* _Task requirements_: Below this line are records; write out exactly the lines from the one containing "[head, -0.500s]" through the one containing "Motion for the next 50", with the pictures left out.

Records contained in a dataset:
※ ※ ※

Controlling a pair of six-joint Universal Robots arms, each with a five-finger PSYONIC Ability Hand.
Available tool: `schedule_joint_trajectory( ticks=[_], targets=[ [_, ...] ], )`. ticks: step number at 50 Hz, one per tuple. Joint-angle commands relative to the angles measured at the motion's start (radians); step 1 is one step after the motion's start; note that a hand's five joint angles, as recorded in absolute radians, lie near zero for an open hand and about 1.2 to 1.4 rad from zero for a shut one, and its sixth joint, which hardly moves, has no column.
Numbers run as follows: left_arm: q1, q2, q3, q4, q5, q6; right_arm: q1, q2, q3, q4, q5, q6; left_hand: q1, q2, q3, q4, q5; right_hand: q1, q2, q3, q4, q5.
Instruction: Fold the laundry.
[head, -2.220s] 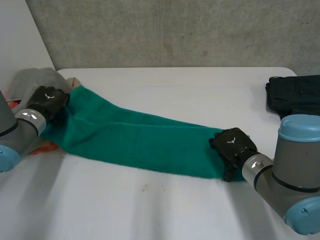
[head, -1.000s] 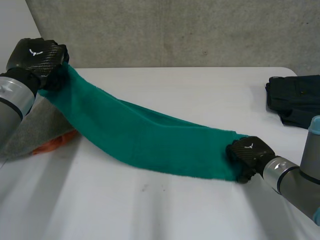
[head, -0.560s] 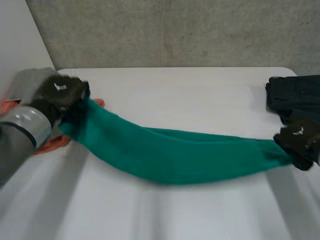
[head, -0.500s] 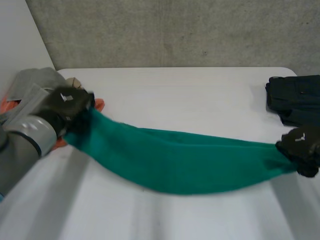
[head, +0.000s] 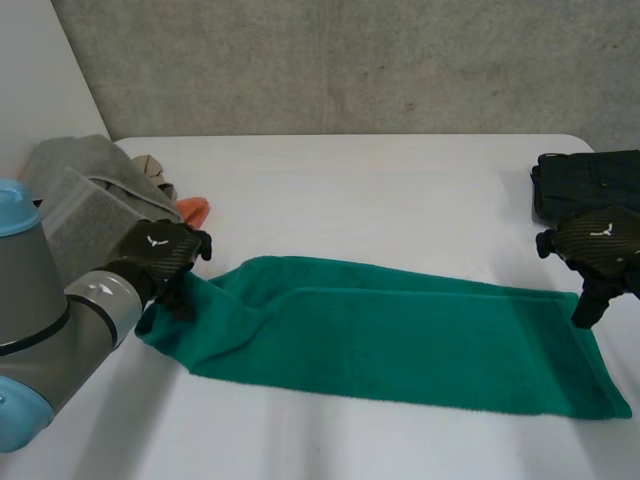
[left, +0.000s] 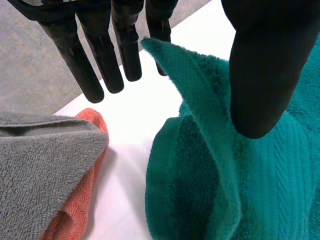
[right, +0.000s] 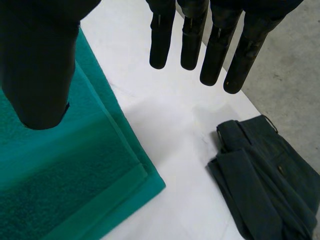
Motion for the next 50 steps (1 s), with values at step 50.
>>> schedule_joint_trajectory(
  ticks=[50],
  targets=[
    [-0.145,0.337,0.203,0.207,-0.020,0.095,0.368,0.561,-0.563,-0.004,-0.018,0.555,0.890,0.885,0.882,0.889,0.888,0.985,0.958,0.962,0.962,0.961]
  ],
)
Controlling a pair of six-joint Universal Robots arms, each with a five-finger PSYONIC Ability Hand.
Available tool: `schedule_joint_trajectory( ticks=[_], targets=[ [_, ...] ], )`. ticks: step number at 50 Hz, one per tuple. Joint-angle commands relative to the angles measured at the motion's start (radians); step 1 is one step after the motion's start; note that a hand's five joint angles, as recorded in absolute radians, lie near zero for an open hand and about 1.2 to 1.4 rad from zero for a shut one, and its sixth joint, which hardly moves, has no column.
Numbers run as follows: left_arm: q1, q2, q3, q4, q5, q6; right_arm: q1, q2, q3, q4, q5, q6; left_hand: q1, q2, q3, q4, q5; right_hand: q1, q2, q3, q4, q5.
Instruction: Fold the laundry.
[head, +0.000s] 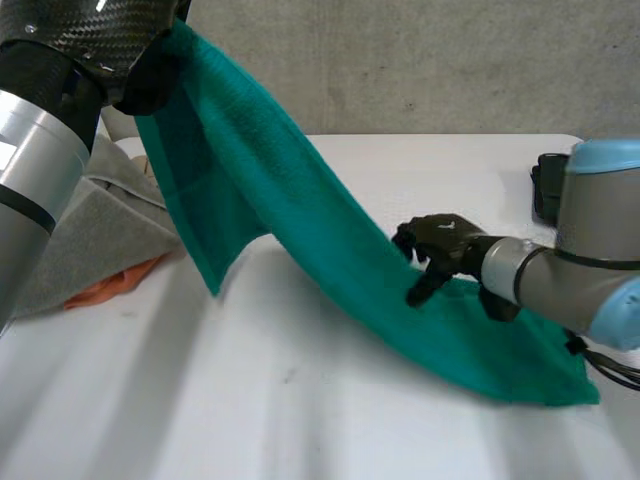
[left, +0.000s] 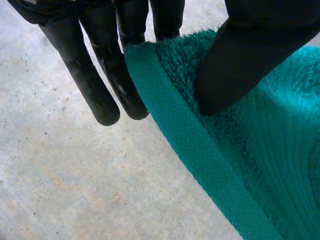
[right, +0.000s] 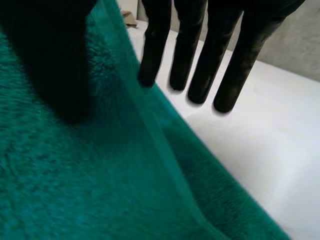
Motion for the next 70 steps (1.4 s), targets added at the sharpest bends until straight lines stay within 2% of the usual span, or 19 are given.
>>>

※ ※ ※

* _Task output_:
[head, -0.500s] 
[head, +0.000s] 
[left, +0.000s] 
[right, +0.000s] 
Motion for the next 50 steps (1 s), with values at step 50.

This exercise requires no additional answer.